佟予归已经默默抹干了泪,在他怀里铁青着脸色。
佟说:“你见到了,我在家里过这样的日子。谁都能打搅我,教训我,提醒我。”
他原本是可以忍受的,他原本习以为常。但这人一来,他却像第一次被骤然打碎妄想和尊严,为袁辅仁,为家人,增添麻烦。
他崩溃得轻而易举,他什么也撑不住。
袁辅仁没及回话,佟予归抓紧了他的领口,全身如刚出生的婴儿毫无拘束。
佟予归低吼着,言语尖锐得要穿透耳膜:“你不要走。你走了我怎么办——我怎么办啊?她们那么关心我,那么爱我,那么盼我!你走了,我就知道这样痴人做梦,荒诞无度,全是自己的过错。”

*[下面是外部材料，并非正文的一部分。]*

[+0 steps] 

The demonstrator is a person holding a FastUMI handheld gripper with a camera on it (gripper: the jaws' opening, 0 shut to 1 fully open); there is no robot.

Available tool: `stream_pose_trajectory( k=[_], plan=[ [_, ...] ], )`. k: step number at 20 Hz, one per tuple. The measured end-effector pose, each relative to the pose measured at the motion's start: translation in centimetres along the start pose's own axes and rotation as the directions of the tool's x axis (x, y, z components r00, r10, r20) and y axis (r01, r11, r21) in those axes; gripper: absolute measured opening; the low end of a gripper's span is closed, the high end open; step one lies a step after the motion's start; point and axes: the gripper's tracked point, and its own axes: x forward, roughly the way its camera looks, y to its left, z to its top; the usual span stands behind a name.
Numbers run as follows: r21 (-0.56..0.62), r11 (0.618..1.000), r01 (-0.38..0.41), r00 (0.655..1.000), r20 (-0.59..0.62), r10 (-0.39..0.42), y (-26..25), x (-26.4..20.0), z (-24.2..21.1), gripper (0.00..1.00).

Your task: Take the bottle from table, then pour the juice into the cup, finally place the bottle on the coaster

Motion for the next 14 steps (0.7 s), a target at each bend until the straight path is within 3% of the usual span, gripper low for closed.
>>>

他马上又反复无常:“你快走吧!生日也给你过了,再不走你就要被我拖累死了,被我气死了,被烦得再也不想见我了!”
“我不要这样。不要这样。”
袁辅仁默不作声,慢慢抱着这一团突如其来的崩溃和悲哀,拍着他的背。
怀中人比婴儿还可怜,清晰地表达痛苦,却无法被安慰,因为痛苦之源无法消失或无视。
含混着,纠缠着,袁辅仁有点受不住这种氛围了,喉咙里刚吐出几声对不起,想息事宁人,便被凶狠地堵住,咬住。
佟予归绝望地盯着他,仿佛正在遭受一场灭顶之灾。
“你为什么要说对不起?你也认为,你来找我是错的吗?是见不得人的吗?”
“我没有错,”袁辅仁镇定下来:“我没犯错,你别赶走我。”
三姐再来敲门的时候,不提晚饭,提醒他们及时刷牙,洗澡。
佟予归完全恢复了平静,起码从表面上。他故作轻松甩甩头发,捏了捏袁辅仁被压麻的大臂。
他说:“我今天是不是太脆弱了?”
“抱歉啊,让你见笑了。明明是你的生日,却让你陪我胡闹,安慰我。”
他试图从袁辅仁身上爬起,回到他的地板凉席上,却失去力气险些坠下,重新被捞回怀里。
袁辅仁的瞳色从未如此之深,他声音低沉得像在宣判:“你只是恰好被压垮了。任何人都允许被压垮。”
“包括你吗?”
袁辅仁沉默了。
“我不能被压垮。”他目光越过怀中人,去窗外找月亮,但那里只有浓稠的化不开的夜色。他越发心慌。